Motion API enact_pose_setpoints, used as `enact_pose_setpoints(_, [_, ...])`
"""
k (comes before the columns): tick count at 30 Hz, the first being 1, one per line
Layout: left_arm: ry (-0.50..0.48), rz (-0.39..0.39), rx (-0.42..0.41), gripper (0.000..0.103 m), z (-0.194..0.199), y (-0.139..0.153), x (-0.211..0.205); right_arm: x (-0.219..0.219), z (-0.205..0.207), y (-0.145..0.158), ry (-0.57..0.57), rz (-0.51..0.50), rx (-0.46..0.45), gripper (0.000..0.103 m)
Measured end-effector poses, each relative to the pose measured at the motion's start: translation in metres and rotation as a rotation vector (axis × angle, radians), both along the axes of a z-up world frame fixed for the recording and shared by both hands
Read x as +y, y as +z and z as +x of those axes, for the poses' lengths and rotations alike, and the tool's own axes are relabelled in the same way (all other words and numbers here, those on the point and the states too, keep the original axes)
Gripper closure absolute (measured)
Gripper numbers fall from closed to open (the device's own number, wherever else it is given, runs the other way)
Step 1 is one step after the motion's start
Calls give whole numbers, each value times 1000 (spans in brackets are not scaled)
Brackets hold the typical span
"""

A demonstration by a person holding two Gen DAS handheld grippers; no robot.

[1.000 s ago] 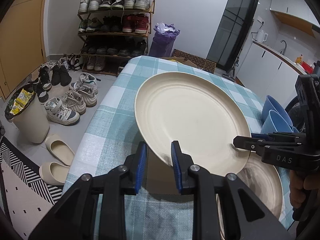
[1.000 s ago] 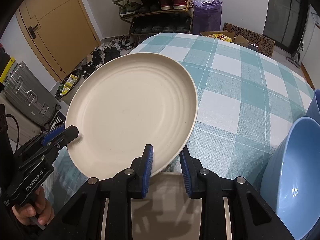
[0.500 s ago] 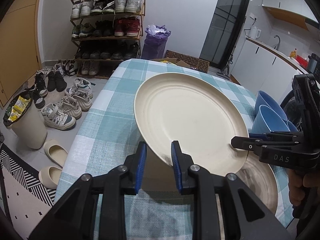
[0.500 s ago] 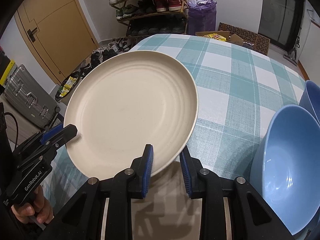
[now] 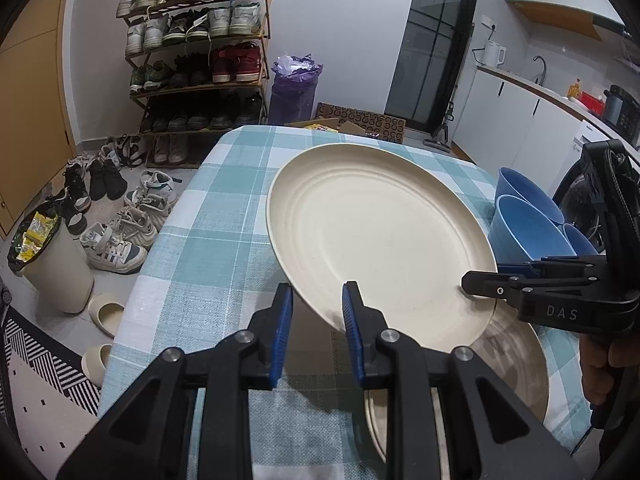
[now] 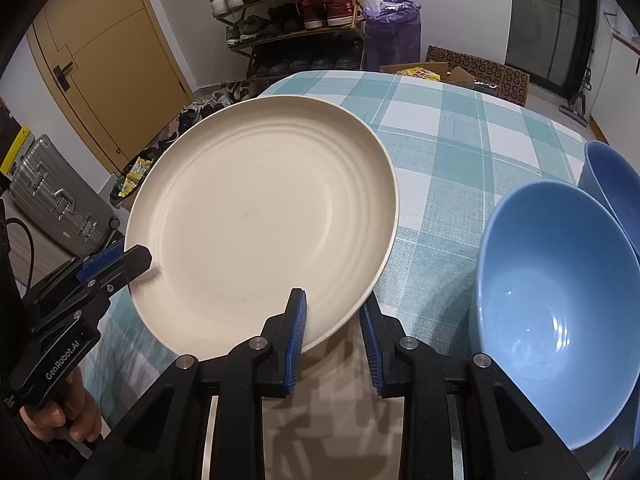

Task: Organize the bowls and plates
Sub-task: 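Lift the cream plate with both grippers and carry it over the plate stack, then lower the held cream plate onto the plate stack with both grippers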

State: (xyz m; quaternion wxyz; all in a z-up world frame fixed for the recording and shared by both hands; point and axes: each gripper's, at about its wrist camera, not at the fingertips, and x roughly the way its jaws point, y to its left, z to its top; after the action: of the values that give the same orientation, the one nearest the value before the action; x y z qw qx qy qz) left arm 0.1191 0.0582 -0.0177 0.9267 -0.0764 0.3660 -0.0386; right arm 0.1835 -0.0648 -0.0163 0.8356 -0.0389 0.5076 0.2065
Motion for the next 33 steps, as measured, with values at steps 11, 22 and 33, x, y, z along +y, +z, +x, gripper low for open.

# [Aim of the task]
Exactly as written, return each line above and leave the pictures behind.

# [Task output]
Motion API enact_pose_setpoints, used as `enact_pose_setpoints(_, [_, ...])`
"""
k (comes before the columns): tick count at 30 Hz, the first being 1, one per line
Layout: left_arm: ry (-0.50..0.48), rz (-0.39..0.39), rx (-0.42..0.41), gripper (0.000..0.103 m), z (-0.194..0.199), y (-0.139..0.153), x (-0.211..0.205); right_arm: x (-0.219..0.219), z (-0.205..0.207), y (-0.145..0.158), ry (-0.57..0.57), rz (-0.51..0.50), rx (-0.46..0.45), gripper (0.000..0.103 m)
Measured end-effector poses, each relative to the pose measured at the motion's start: translation in metres and rotation as a rotation vector (axis × angle, radians), both along the axes of a z-up world frame fixed for the recording and shared by both hands
Read x as +y, y as +z and z as +x of those axes, for the poses' lengths and rotations alike, and the tool's own axes are relabelled in the same way (all other words and numbers here, those on the point and the states too, keep the original axes)
Gripper closure absolute (measured)
Gripper numbers fall from closed to open (the device's own number, wherever else it is given, runs the other way)
Step 1 is one step after the motion's start
Calls give whole numbers, each value times 1000 (spans in brackets are not scaled)
Brackets hold the typical span
"""

A demonstration by a person holding two Gen DAS handheld grippers; no robot.

[1.000 s ago] 
[1.000 s ago] 
[0.500 s ago] 
[0.500 s ago] 
[now] 
[now] 

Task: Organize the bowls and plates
Sub-task: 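Lift the cream plate with both grippers and carry it over the plate stack, then lower the held cream plate onto the plate stack with both grippers
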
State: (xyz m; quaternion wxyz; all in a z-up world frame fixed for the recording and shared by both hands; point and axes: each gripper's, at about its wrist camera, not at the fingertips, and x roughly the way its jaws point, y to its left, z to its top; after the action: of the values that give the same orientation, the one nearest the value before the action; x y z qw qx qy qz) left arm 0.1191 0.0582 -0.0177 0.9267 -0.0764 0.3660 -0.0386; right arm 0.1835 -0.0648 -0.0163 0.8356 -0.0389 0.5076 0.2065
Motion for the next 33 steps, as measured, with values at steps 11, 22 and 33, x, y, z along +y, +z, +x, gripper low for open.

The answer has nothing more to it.